There are two types of water plugging of a well: external and internal. The internal water stop is formed using polyethylene sleeves filled with water. The efficiency of dust suppression is: 50.4% with a water consumption of 0.46 l/m3 when exploding a borehole charge of 450-620 kg, 84.7% with a specific water consumption of 0.79 l/m3 when exploding a borehole charge of 126-294 kg .

The external water stop can be made in the form of polyethylene containers with water, placed at the wellhead or along a number of wells. Additional explosive charges are placed under the containers. The water consumption for the external water stop is taken at the rate of 1.0-1.3 l/m3 of the blast mass. The efficiency of this method is 53% with a water consumption of 1.39 l/m3 and a charge of 126-294 kg.

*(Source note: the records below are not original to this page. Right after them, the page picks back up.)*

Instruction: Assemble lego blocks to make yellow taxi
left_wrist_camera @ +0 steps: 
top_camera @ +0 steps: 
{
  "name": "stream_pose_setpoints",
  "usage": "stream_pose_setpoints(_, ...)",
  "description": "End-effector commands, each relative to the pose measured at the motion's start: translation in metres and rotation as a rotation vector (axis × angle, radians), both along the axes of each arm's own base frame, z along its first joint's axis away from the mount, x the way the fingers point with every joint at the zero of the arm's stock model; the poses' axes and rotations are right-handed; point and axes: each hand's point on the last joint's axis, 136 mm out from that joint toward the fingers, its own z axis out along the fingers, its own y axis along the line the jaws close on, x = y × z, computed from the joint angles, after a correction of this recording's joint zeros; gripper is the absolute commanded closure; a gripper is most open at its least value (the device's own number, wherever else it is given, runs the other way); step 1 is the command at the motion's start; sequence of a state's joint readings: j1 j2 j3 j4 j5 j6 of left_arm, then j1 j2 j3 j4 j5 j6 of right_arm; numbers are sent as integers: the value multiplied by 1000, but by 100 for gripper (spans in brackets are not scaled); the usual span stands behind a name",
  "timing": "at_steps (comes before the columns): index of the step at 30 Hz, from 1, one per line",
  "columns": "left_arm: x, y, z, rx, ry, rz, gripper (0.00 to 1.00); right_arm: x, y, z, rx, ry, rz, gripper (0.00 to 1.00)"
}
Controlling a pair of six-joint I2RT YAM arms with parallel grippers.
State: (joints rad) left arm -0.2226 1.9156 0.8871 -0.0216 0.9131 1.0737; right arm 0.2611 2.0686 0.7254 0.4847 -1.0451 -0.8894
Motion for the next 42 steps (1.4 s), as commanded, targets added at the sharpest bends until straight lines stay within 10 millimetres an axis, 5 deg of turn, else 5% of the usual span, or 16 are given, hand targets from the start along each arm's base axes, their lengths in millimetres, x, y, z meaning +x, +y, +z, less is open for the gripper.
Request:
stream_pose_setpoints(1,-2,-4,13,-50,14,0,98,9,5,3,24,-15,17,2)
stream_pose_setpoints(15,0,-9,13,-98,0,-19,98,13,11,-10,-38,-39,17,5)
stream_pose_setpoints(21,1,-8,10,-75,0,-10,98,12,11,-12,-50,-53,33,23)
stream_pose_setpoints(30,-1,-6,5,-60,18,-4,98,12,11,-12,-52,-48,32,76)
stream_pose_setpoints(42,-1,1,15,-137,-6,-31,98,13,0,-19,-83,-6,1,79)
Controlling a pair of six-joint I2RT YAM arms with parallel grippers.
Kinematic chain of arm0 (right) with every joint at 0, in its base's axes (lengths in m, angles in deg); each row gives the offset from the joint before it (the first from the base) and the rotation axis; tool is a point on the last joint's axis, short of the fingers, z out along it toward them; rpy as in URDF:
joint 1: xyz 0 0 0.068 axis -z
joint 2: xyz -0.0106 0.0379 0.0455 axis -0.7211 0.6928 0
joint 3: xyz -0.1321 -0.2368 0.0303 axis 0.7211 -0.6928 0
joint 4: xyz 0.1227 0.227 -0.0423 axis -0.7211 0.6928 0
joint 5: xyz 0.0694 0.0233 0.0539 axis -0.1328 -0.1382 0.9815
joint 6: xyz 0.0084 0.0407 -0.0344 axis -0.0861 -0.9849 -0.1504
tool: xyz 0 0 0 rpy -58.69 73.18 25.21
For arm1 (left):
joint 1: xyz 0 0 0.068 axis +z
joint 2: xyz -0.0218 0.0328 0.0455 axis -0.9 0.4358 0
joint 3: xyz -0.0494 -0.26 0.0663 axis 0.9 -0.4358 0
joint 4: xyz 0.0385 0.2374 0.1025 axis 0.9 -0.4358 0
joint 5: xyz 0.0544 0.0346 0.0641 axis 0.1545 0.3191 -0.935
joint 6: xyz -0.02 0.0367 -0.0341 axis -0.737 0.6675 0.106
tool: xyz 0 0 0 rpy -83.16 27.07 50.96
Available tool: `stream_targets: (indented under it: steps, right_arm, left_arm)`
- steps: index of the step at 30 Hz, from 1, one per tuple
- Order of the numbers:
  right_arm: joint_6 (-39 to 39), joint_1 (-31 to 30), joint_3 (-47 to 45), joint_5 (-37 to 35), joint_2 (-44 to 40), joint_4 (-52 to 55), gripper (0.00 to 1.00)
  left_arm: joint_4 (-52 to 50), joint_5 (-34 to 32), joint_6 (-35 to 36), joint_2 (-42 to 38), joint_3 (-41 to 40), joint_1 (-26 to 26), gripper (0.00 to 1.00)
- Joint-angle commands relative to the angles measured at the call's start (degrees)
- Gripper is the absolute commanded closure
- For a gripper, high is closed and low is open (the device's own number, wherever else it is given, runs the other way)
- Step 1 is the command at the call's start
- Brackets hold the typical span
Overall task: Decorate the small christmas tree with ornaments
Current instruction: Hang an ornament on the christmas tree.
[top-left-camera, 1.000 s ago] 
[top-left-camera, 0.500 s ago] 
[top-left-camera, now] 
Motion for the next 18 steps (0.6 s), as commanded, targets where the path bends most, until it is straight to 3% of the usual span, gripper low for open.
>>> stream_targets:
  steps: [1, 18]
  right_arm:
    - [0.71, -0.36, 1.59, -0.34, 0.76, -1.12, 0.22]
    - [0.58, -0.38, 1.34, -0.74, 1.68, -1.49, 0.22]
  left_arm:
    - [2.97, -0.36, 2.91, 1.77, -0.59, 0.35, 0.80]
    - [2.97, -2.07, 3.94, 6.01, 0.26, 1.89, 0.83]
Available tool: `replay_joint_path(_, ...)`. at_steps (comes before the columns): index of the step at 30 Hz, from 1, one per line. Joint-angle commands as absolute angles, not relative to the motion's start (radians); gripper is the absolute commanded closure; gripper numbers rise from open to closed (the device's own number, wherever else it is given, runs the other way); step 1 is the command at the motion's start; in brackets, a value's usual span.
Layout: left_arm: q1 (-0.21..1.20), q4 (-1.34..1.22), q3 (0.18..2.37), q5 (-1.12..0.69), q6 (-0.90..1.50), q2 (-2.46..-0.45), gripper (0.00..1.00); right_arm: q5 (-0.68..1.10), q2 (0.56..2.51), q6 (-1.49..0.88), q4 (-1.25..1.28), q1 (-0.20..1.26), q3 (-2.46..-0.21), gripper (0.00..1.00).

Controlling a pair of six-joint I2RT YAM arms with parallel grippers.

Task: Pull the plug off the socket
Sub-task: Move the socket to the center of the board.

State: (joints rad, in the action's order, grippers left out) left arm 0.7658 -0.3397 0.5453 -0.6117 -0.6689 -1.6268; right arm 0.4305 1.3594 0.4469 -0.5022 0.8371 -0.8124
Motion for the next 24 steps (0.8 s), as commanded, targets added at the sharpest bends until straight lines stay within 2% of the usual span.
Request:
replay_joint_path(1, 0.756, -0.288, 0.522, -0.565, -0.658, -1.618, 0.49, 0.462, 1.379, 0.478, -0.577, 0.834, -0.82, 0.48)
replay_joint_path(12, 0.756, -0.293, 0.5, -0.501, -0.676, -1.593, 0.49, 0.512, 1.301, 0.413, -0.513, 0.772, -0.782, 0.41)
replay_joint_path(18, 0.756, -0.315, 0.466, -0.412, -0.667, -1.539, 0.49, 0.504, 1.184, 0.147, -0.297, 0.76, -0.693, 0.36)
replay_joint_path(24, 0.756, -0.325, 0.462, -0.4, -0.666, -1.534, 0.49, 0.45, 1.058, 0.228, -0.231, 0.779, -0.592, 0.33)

Irrigation of a dust and gas cloud can be carried out using water drops supplied from helicopters. This method is promising for small-volume explosions.

A noticeable reduction in dust can be achieved using artificial sedimentation. The implementation of this method is possible only if there is cloudiness in the area of ​​the explosion.

Irrigation of a dust and gas cloud is also possible with water or water-air jets created by fan units such as NK-12KV or PVU-6, as well as powerful sprinklers. The disadvantage of this method is the impossibility of the jet capturing the entire cloud along its height.

It is also recommended to reduce the concentration of dust in the dust and gas cloud leaving the quarry using water curtains along the path of its movement, created using powerful sprinklers or sprinkler fans.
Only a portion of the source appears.